At moments of great significance one often remembers where one was when first hearing about what had happened. In my lifetime two such events were the death of Diana, Princess of Wales and the 9/11 terrorist attacks in the United States of America. To that list people of my parents’ generation would add the assassination of President Kennedy. What those three moments in history all share is that they were completely unexpected; part of what made them significant was not just the awfulness of what had happened but the shock which accompanied it.

I learned of the death of Her Late Majesty Queen Elizabeth II from a notification on my phone whilst at a work event in London. News of the death of a ninety-six year old lady whom I had seen getting frailer as the years took their toll could hardly be described as unexpected and yet it was shocking nonetheless. The day had finally arrived which so many of us had convinced ourselves, even against all reason, would never come.

As I made my way from Canary Wharf to Green Park that soaking wet evening the sun was setting in the sky and I knew an epoch had drawn to a close. Just as we measure years before and after Christ, The Queen’s death will stand as a punctuation mark in my life. Yes, there is already a new King and his own succession is secure; life will go on of course but for those of us who have lived through the second Elizabethan age there will simply be before and after the day The Queen died; she was a constant, always there, and now she is gone.  

I arrived at the gates of Buckingham Palace at about 8pm. It was busy but not yet crowded, being just ninety minutes after the news broke. People were already laying flowers and lighting candles; the atmosphere was quiet but from time to time the stillness was broken by a rendition of the national anthem, with words not yet adjusted to reflect the new reality. There was nothing to see that first night but there was a sense of togetherness which is by no means the default setting in the great metropolis.

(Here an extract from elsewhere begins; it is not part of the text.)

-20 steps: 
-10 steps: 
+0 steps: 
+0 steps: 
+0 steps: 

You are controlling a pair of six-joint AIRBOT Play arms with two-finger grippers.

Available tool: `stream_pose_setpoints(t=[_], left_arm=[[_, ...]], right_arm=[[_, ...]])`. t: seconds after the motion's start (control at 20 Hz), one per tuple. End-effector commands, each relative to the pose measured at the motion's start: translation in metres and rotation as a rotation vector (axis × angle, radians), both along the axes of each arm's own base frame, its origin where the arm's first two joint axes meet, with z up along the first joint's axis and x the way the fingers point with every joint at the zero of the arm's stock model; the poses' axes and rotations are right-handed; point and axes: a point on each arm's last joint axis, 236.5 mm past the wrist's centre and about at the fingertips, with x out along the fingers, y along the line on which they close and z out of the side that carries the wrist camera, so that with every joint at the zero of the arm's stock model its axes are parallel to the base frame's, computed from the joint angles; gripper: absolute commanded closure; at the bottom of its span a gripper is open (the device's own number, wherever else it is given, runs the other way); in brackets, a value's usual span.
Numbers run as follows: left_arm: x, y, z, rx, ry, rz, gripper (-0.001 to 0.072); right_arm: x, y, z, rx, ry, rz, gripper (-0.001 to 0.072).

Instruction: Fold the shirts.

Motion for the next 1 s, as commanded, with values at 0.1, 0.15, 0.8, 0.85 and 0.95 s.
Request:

The following day I headed off on my commute to my office in the City; everything was as it usually would be, except in the tube carriage there was silence. People were lost deep in their own thoughts. As I emerged from Bank station I read a message from a colleague saying that two thousand tickets to a service of prayer and thanksgiving would be handed out on a first-come first-served basis from a stand just a few hundred yards up the road from where I was at that moment; what a stroke of luck. I joined the queue and duly received my wristband; I was about number five hundred or so.

We were told to arrive early so with more than an hour to spare and with airport-style security checks having been successfully navigated I took my place in the south transept of London’s mother church, Sir Christopher Wren’s masterpiece, St Paul’s cathedral.

Sitting there, my eyes would usually have been drawn to the majestic mosaics which adorn the arches and were added in the nineteenth century at the request of another long-serving Queen, Victoria (she apparently regarded the cathedral as a rather drab place to worship prior to their installation). This time, however, it was the higgledy-piggledy nature of the building congregation which caught my eye. A city banker in a pin-striped suit next to a road worker in high-vis; a delicate old lady next to a soldier in military uniform; a family, clearly on holiday, in shorts and tee-shirts next to a clergyman in his black cassock.

It seemed as if all of London was there; all of modern Britain too perhaps. Young and old, rich and poor, fat and thin, black and white, Christian and not – they all came. The service itself seemed to flash by in an instant and as we stood to sing God Save the King, its first official public rendition for more than seven decades, suddenly the sense of what the country had lost washed over me.

A few day’s later, The Queen’s coffin having been returned to London, I was determined to try and visit the lying-in-state despite the warnings of thirty-hour queues. On Wednesday afternoon I wandered southwards from the north bank of the river Thames across Millennium Bridge. I could see the queue had not yet reached Blackfriars’ Bridge and I thought this would be my best opportunity so joined the back of the line.  

The atmosphere in the queue was one of warmth and friendliness. There was a sense that, being British, this was the queue we had been in training for all of our lives. One of the ladies I was queuing next to told us about her visit to the Queen Mother’s lying-in-state twenty years previous, another how she could just about remember being brought as a young girl to see Sir Winston Churchill in 1965.

As the queue wound its way along the south bank of the Thames we eventually drew level with the Palace of Westminster behind which the sun was now setting, creating a beautiful silhouette; Barry and Pugin’s neo-gothic work of genius sat boldly atop the slate grey river against the bright blue evening sky.

As we talked to each other it was clear that many of us were remembering family members who could not be there with us, either because of infirmity or because they had already departed this life. On the final approach to Westminster Hall the chattering hushed and the mood became more solemn yet never sombre.

I moved inside. Standing at the top of the stone staircase the sense of being in a building which has stood witness to more than nine centuries of our island story was palpable. Slowly, silently, I filed in line past the catafalque bearing Her Late Majesty’s coffin, draped in the Royal Standard and bearing the Imperial State Crown, Orb and Sceptre. After pausing for just a few seconds to pay my respects, I headed out towards the great north door. Before leaving I took one last look back; goodbye ma’am, and thank you.